Most famously, Shakespeare gets in on the act in Romeo and Juliet, when, early in the play, Romeo contemplates his feelings for his first love, Rosaline (before, of course, meeting Juliet):
“Why then, O brawling love! O loving hate!
O any thing, of nothing first create!
O heavy lightness, serious vanity,
Misshapen chaos of well-seeming forms,
Feather of lead, bright smoke, cold fire, sick health,
Still-waking sleep, that is not what it is!
This love feel I, that feel no love in this.”
What all of these oxymorons convey is the strange, maddening mixture of feelings that constitutes Petrarchan desire and that continues to structure the way we think about love to this day.
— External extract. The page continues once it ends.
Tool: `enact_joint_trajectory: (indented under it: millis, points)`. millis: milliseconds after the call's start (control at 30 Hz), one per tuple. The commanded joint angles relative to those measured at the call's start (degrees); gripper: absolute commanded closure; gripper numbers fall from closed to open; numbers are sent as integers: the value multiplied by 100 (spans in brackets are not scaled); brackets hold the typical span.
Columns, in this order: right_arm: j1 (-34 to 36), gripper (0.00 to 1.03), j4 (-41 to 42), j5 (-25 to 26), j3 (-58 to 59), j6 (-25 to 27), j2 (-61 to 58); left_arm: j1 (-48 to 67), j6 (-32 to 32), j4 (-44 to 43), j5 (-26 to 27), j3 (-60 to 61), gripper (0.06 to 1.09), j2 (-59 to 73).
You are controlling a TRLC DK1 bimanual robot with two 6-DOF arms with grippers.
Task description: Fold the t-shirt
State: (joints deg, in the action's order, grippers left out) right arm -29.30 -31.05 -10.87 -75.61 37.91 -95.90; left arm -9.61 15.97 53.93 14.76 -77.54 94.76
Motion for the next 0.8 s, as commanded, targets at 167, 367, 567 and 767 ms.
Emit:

As the contemporary rhetorician John Cougar Mellencamp sings, “Sometimes love don’t feel like it should, / You make it, hurts so good.”
Let me leave you with one final, more complex example of an oxymoron taken from Claude McKay’s famous sonnet “America.” Within the poem, the Jamaican-American poet repurposes the Petrarchan convention of pleasure/pain to describe his complex feelings for the country where he had made his home:
Although she feeds me bread of bitterness,
And sinks into my throat her tiger’s tooth,
Stealing my breath of life, I will confess
I love this cultured hell that tests my youth!
Within the poem, America is represented metaphorically as McKay’s unrequited lover, a place of immense beauty and opportunity but also a place of racism, hatred, and violence. This paradoxical history of America is embodied in the oxymoron “cultured hell,” which initially seems a foolish phrase but upon closer examination reveals a sharp portrait of the nation’s many contradictions. I encourage you to read the rest of the poem to see how McKay processes this oxymoronic love and, in a related sense, how he breathes new life into a very old genre.
Want to cite this?
MLA Citation: Malewitz, Raymond. "What is an Oxymoron?" Oregon State Guide to English Literary Terms, 15 Jun. 2020, Oregon State University, https://liberalarts.oregonstate.edu/wlf/what-oxymoron. Accessed [insert date].
Further Resources for Teachers
W.B. Yeats' poem "Easter 1916," which describes the Easter Uprising in Ireland, includes a oxymoronic refrain "terrible beauty."
Writing Prompt: What does Yeats mean by this oxymoron? How can beauty be terrible? And how does the oxymoron help to reflect the sudden change he mentions throughout the poem?